Books for summer days

For summer reading, here’s a handful of books that have caught the fancy of eight reviewers. They open with talking and conclude with walking. Fiction and nonfiction.

REVIEWED by PAMELA SCHAEFFER

Television, movies, long hours working at a computer. Increasingly, that’s life. Decreasingly, it seems, we talk.

I mused over the waning of good conversation in my life as I rode the train recently between Kansas City and St. Louis. On the 3:35 Amtrak out of Kansas City’s Union Station, people read. They work on computers. They pay bills. They sleep. Except for an occasional exchange with the conductor, ordering a snack in the club car or chatting on a mobile phone, hardly anyone talks. At least not to strangers.

On this particular ride, my musing was prompted by the little book opened across my lap: Theodore Zeldin’s Conversation: How Talk Can Change Our Lives. The book began as a series of talks broadcast on the BBC, published in book form in Great Britain, and here by Hidden Spring/Paulist Press.

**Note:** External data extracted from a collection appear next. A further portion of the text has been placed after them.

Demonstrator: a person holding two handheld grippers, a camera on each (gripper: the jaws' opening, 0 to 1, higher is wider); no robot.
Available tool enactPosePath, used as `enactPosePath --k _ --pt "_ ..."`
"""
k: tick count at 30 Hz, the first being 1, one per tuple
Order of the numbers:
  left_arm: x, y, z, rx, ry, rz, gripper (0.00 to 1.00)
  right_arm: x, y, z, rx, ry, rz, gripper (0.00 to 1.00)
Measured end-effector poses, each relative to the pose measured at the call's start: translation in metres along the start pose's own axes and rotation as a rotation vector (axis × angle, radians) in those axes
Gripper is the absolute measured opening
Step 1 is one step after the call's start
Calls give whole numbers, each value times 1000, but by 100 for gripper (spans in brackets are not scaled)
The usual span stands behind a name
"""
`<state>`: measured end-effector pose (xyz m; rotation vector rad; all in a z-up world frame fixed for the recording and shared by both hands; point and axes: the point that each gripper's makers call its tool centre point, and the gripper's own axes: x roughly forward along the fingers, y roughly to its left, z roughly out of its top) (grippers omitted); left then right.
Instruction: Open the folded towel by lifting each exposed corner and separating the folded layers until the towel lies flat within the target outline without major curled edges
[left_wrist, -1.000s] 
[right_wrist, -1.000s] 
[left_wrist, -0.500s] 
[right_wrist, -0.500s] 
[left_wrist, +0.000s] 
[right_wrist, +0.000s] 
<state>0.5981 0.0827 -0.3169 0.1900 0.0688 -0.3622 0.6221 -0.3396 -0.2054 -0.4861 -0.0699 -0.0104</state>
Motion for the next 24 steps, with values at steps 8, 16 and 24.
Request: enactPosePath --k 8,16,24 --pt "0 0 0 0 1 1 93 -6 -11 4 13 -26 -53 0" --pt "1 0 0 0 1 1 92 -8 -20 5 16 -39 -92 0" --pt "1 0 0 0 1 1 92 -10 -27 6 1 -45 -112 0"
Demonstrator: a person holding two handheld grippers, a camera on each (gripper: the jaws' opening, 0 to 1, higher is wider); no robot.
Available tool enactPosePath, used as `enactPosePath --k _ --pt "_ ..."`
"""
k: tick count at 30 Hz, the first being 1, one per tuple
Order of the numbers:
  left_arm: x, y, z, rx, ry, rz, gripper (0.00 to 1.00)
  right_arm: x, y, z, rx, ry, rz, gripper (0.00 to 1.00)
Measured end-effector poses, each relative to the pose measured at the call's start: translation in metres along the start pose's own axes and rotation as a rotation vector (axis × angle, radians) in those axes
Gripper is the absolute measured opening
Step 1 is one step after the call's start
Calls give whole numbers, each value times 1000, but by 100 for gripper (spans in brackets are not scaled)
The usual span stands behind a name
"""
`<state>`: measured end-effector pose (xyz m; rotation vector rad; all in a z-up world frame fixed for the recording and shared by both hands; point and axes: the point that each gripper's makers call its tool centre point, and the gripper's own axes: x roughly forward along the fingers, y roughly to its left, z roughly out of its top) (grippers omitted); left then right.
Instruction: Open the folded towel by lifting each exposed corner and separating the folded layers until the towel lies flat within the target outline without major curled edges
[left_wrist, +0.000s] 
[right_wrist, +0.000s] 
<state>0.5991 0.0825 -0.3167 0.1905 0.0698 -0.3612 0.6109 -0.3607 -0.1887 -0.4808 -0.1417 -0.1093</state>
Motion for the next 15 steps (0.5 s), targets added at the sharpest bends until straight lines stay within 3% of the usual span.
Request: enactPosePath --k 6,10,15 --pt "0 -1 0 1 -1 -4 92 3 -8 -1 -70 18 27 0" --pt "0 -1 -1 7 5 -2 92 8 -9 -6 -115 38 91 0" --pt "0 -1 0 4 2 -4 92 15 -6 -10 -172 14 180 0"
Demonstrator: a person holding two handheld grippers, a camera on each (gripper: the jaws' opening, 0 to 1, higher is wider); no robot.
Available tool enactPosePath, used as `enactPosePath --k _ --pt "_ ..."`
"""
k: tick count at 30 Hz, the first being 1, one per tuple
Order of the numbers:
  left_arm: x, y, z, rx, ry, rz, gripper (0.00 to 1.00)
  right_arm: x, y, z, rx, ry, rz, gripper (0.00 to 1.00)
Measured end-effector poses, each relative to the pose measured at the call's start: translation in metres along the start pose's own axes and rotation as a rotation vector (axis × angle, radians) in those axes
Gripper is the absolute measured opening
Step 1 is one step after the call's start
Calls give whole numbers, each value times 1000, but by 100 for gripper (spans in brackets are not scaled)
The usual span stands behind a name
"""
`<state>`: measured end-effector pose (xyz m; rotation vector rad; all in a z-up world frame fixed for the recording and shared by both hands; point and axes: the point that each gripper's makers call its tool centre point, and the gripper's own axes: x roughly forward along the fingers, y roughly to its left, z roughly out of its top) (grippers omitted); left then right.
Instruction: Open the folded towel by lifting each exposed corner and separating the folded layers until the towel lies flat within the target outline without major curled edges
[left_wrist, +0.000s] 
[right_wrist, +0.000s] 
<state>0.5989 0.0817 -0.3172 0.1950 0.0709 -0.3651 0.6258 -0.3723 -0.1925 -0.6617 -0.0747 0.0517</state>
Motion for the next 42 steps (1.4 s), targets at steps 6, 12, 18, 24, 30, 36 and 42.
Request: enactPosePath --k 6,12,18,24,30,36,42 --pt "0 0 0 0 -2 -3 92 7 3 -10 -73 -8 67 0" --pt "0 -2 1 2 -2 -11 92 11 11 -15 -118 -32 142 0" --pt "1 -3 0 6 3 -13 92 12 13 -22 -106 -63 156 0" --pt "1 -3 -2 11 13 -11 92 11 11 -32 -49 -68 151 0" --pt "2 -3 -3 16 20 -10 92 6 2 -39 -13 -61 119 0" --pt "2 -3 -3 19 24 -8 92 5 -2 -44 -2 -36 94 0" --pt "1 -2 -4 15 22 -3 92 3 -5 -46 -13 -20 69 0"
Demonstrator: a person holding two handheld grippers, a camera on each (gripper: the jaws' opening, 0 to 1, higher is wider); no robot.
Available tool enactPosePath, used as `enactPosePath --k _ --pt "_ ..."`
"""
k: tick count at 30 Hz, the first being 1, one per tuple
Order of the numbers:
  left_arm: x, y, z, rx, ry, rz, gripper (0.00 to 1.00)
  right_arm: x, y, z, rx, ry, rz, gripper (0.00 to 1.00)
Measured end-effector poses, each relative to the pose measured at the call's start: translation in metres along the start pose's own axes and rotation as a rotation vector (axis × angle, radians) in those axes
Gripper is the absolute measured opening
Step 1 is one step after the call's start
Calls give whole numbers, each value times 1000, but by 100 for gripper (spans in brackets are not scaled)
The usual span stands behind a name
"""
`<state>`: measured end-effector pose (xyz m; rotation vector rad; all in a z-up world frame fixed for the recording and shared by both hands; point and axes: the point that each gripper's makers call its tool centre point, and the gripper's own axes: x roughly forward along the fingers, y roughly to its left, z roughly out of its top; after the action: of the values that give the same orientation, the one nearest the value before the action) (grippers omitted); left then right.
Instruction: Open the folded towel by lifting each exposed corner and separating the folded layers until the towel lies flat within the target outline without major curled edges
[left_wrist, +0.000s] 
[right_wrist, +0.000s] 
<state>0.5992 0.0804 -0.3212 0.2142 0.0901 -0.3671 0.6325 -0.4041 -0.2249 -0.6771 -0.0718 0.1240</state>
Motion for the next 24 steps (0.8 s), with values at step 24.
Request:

Zeldin, a fellow and former dean of St. Antony’s College, Oxford, would have us reflect on how we might enrich our lives with more conversation. Announcements occasionally interrupted my reading to warn that the train had been inexplicably delayed. Grumbling became audible -- the closest Amtrak riders normally come to engaging in general conversation.

I returned to Zeldin. In the early years of the new century, he loftily hopes to become part of a new conversation: a conversation about what kind of human beings we want to be.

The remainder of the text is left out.